Hinweis
Zum Ende springen, um den vollständigen Beispielcode herunterzuladen oder dieses Beispiel über JupyterLite oder Binder in Ihrem Browser auszuführen.
Biclustering von Dokumenten mit dem Spectral Co-Clustering-Algorithmus#
Dieses Beispiel demonstriert den Spectral Co-Clustering-Algorithmus auf dem Twenty Newsgroups-Datensatz. Die Kategorie „comp.os.ms-windows.misc“ wird ausgeschlossen, da sie viele Beiträge enthält, die nur Daten enthalten.
Die TF-IDF-vektorisierten Beiträge bilden eine Worthäufigkeitsmatrix, die dann mit Dhillons Spectral Co-Clustering-Algorithmus biclustered wird. Die resultierenden Dokument-Wort-Bicluster zeigen Teilmengen von Wörtern an, die in diesen Teilmengen von Dokumenten häufiger verwendet werden.
Für einige der besten Bicluster werden die gängigsten Dokumentenkategorien und die zehn wichtigsten Wörter ausgegeben. Die besten Bicluster werden durch ihren normalisierten Schnitt bestimmt. Die besten Wörter werden durch den Vergleich ihrer Summen innerhalb und außerhalb des Biclusters bestimmt.

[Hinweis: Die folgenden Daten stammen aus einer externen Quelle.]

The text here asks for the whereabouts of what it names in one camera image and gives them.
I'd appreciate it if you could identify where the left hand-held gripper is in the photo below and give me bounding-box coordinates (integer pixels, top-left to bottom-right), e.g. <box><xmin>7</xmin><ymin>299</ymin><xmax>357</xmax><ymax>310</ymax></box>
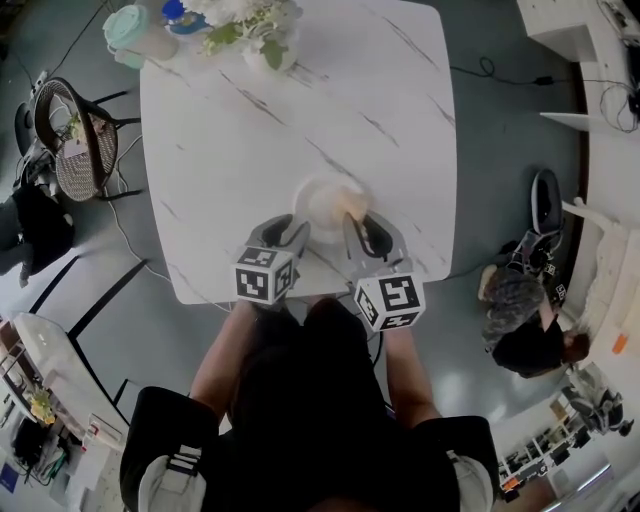
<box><xmin>233</xmin><ymin>213</ymin><xmax>313</xmax><ymax>314</ymax></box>

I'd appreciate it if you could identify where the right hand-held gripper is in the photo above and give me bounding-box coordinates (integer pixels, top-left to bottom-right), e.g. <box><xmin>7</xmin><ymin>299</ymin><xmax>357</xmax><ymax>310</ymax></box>
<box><xmin>341</xmin><ymin>212</ymin><xmax>426</xmax><ymax>332</ymax></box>

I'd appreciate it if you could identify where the cream fluffy brush piece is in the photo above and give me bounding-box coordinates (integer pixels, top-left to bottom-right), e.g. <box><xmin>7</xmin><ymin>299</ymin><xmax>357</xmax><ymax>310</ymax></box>
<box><xmin>337</xmin><ymin>185</ymin><xmax>374</xmax><ymax>222</ymax></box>

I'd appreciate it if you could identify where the white round bowl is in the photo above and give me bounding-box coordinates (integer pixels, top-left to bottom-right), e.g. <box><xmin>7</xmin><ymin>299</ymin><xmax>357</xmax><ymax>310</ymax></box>
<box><xmin>292</xmin><ymin>173</ymin><xmax>375</xmax><ymax>246</ymax></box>

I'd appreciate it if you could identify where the person's right forearm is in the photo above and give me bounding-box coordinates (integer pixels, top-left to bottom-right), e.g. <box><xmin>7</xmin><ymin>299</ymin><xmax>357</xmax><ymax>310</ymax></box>
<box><xmin>380</xmin><ymin>322</ymin><xmax>442</xmax><ymax>432</ymax></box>

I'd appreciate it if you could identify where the person's left forearm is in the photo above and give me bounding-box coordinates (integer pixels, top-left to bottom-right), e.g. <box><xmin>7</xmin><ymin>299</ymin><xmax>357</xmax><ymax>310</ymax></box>
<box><xmin>189</xmin><ymin>299</ymin><xmax>261</xmax><ymax>416</ymax></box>

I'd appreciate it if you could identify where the black open case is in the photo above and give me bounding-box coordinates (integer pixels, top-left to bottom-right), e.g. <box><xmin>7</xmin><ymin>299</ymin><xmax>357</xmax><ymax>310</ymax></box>
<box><xmin>529</xmin><ymin>168</ymin><xmax>566</xmax><ymax>235</ymax></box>

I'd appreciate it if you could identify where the white ceramic vase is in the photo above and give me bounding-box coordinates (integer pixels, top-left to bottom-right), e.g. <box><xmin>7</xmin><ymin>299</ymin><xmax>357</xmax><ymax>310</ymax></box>
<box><xmin>242</xmin><ymin>42</ymin><xmax>300</xmax><ymax>75</ymax></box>

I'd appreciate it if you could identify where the dark wicker chair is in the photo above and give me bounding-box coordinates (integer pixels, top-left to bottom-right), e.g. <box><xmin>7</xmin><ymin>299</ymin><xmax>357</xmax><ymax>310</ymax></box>
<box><xmin>33</xmin><ymin>77</ymin><xmax>144</xmax><ymax>203</ymax></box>

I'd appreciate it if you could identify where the person's black shirt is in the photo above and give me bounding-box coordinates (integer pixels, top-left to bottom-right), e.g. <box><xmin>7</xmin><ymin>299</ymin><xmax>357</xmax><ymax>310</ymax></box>
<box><xmin>119</xmin><ymin>297</ymin><xmax>501</xmax><ymax>512</ymax></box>

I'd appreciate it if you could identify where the white shelf cabinet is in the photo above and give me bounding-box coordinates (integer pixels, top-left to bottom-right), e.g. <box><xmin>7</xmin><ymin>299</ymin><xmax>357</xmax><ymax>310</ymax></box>
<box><xmin>539</xmin><ymin>110</ymin><xmax>640</xmax><ymax>134</ymax></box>

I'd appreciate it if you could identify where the white flower bouquet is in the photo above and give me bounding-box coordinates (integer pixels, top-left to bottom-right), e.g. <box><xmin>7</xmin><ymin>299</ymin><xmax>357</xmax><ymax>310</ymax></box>
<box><xmin>182</xmin><ymin>0</ymin><xmax>304</xmax><ymax>71</ymax></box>

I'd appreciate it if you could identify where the small artificial flower bunch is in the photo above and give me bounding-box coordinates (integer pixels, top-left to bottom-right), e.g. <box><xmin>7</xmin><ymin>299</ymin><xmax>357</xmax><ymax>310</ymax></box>
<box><xmin>58</xmin><ymin>112</ymin><xmax>109</xmax><ymax>157</ymax></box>

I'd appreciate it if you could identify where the white dressing table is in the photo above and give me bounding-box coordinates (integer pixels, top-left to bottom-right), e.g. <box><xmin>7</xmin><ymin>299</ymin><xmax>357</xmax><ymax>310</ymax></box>
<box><xmin>559</xmin><ymin>197</ymin><xmax>640</xmax><ymax>374</ymax></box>

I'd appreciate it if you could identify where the clear bottle with blue cap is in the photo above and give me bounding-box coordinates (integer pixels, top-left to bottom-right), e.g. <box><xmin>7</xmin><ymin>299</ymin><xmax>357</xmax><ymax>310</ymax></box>
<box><xmin>162</xmin><ymin>0</ymin><xmax>211</xmax><ymax>36</ymax></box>

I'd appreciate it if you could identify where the cup with teal lid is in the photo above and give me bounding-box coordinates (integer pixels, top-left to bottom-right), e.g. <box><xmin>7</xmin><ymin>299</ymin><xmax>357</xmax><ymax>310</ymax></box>
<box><xmin>102</xmin><ymin>3</ymin><xmax>180</xmax><ymax>70</ymax></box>

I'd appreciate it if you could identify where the white desk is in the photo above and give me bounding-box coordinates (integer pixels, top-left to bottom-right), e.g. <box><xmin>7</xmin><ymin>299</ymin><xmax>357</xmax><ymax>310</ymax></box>
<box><xmin>516</xmin><ymin>0</ymin><xmax>640</xmax><ymax>114</ymax></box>

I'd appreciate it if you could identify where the yellow flower bunch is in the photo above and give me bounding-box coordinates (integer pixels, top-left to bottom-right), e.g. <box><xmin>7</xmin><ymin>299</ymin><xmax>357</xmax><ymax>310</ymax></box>
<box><xmin>28</xmin><ymin>387</ymin><xmax>57</xmax><ymax>427</ymax></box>

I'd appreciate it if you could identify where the white floor cable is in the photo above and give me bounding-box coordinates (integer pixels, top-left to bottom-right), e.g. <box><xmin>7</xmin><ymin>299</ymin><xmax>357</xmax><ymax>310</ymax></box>
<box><xmin>102</xmin><ymin>133</ymin><xmax>174</xmax><ymax>284</ymax></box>

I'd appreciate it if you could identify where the black power adapter with cable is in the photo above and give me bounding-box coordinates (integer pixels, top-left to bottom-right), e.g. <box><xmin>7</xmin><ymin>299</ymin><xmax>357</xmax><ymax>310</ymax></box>
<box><xmin>449</xmin><ymin>55</ymin><xmax>571</xmax><ymax>89</ymax></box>

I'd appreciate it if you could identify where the white shoulder strap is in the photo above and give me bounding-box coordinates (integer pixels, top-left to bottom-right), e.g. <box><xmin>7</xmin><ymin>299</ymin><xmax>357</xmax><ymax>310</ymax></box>
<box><xmin>443</xmin><ymin>448</ymin><xmax>495</xmax><ymax>512</ymax></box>
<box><xmin>138</xmin><ymin>443</ymin><xmax>207</xmax><ymax>512</ymax></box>

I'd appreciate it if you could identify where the black device with cables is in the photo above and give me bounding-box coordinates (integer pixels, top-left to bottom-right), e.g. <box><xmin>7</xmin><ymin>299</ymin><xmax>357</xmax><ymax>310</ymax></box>
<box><xmin>623</xmin><ymin>29</ymin><xmax>640</xmax><ymax>117</ymax></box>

Zum Vergleich werden die Dokumente auch mit MiniBatchKMeans geclustert. Die aus den Biclustern abgeleiteten Dokumentencluster erzielen eine bessere V-Messung als die von MiniBatchKMeans gefundenen Cluster.
Vectorizing...
Coclustering...
Done in 1.14s. V-measure: 0.4415
MiniBatchKMeans...
Done in 2.22s. V-measure: 0.3015
Best biclusters:
----------------
bicluster 0 : 8 documents, 6 words
categories : 100% talk.politics.mideast
words : cosmo, angmar, alfalfa, alphalpha, proline, benson
bicluster 1 : 1948 documents, 4325 words
categories : 23% talk.politics.guns, 18% talk.politics.misc, 17% sci.med
words : gun, guns, geb, banks, gordon, clinton, pitt, cdt, surrender, veal
bicluster 2 : 1259 documents, 3534 words
categories : 27% soc.religion.christian, 25% talk.politics.mideast, 25% alt.atheism
words : god, jesus, christians, kent, sin, objective, belief, christ, faith, moral
bicluster 3 : 775 documents, 1623 words
categories : 30% comp.windows.x, 25% comp.sys.ibm.pc.hardware, 20% comp.graphics
words : scsi, nada, ide, vga, esdi, isa, kth, s3, vlb, bmug
bicluster 4 : 2180 documents, 2802 words
categories : 18% comp.sys.mac.hardware, 16% sci.electronics, 16% comp.sys.ibm.pc.hardware
words : voltage, shipping, circuit, receiver, processing, scope, mpce, analog, kolstad, umass
# Authors: The scikit-learn developers
# SPDX-License-Identifier: BSD-3-Clause
from collections import Counter
from time import time
import numpy as np
from sklearn.cluster import MiniBatchKMeans, SpectralCoclustering
from sklearn.datasets import fetch_20newsgroups
from sklearn.feature_extraction.text import TfidfVectorizer
from sklearn.metrics.cluster import v_measure_score
def number_normalizer(tokens):
"""Map all numeric tokens to a placeholder.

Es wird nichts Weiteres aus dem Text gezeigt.